This project is designed to implement reading and, first of all, writing MS XLSB (Excel Binary WorkBook) files.
The program is based on the MS-XLSB
standard revision 2024-05-21
. Older revisions of this standard are not supported yet.
The Rust language is mainly used for development.
The goal of the project is to implement data recording “cell by cell” and data recording in batches in the Apache Arrow format with support for styles and formats in columns and individual cells, minimal load on RAM and ensuring high quality of recorded data (maintaining precision in floating point numbers.

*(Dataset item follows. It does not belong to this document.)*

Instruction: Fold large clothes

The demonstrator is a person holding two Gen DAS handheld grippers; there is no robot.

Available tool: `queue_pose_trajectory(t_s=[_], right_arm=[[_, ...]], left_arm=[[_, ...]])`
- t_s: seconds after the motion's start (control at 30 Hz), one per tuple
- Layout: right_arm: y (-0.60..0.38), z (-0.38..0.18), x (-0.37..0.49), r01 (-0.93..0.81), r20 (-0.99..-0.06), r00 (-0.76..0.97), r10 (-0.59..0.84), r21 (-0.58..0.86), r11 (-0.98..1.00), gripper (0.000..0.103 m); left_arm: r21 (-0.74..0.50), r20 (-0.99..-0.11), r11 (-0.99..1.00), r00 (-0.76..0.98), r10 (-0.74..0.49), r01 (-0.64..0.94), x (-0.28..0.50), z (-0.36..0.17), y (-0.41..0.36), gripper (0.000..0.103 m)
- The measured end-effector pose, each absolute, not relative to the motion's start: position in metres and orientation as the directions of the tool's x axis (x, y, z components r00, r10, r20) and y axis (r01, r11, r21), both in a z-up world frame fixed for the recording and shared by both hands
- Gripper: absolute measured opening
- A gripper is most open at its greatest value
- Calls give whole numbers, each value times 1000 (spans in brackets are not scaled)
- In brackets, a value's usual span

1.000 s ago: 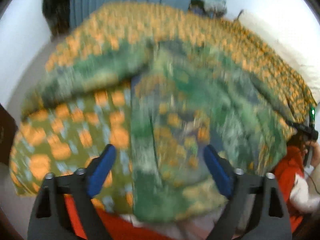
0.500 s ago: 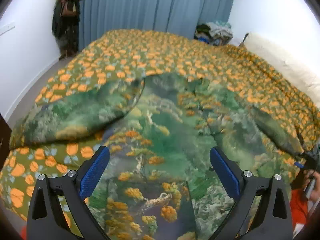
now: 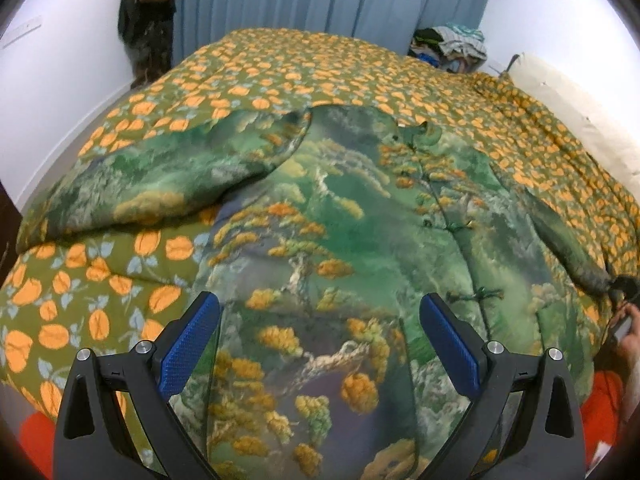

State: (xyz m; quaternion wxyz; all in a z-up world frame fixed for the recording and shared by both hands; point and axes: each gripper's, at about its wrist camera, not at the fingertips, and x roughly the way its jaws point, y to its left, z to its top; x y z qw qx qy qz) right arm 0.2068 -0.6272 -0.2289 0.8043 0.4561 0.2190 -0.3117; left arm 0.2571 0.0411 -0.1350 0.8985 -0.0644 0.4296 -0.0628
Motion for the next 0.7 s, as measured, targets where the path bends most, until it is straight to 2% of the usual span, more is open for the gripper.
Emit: queue_pose_trajectory(t_s=[0.13,0.27,0.33,0.47,0.7], right_arm=[[-579,-157,236,584,-539,790,-294,511,631,11],[-479,-88,271,338,-432,885,-171,346,875,11],[-431,-73,285,231,-417,904,-93,294,928,11],[-336,-80,322,50,-462,885,57,217,975,10],[-232,-176,333,-109,-655,740,150,103,989,10]], left_arm=[[-160,-770,986,618,-157,52,254,-141,41,100],[-175,-766,983,621,-167,49,254,-142,39,100],[-185,-761,982,625,-174,48,252,-140,39,100],[-198,-758,979,627,-181,43,250,-139,42,100],[-213,-762,976,617,-198,49,251,-140,44,100]])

The ability to write files in this format also requires the ability to read them back for testing, so the ability to read files “cell by cell” and in batches into the Apache Arrow format will also be implemented.
The XLSB format was designed to optimize work with Excel workbooks, and has significant advantages over the XLSX format, which is currently widely used by the huge community of data engineers and analysts for automated reporting.
These benefits include, but are not limited to:
- A significant reduction in the size of the final file on disk (in most cases - up to 10 times compared to XLSX)
- Optimization of read and write operations of such files due to direct binary compatibility of the stored data
- Providing multi-threaded read and write capabilities through the use of a special binary index.
XLSB files can be opened in almost any dedicated office application, just like XLSX, be it Microsoft Excel, OpenOffice Calc, LibreOffice Calc, Google Sheets, or others.
Even packaging an XLSX file using archivers usually does not allow creating final files of such a compact size compared to an XLSB file of the same content.
Compared to CSV files, XLSB files can be well-typed internally and well-formatted. However, uncompressed XLSB files tend to take up less disk space than uncompressed CSV files - especially for large files that contain many string cells with the same content.
Also, all numeric cells in XLSB occupy exactly 8 bytes, according to the IEEE 754 standard, while in XLSX and CSV files, numbers occupy exactly as many bytes as they contain decimal places (plus one byte for a period), which leads, firstly, to waste places to store them when there are more than eight digits, as well as the need to convert them from string format to numeric format and vice versa when reading and writing.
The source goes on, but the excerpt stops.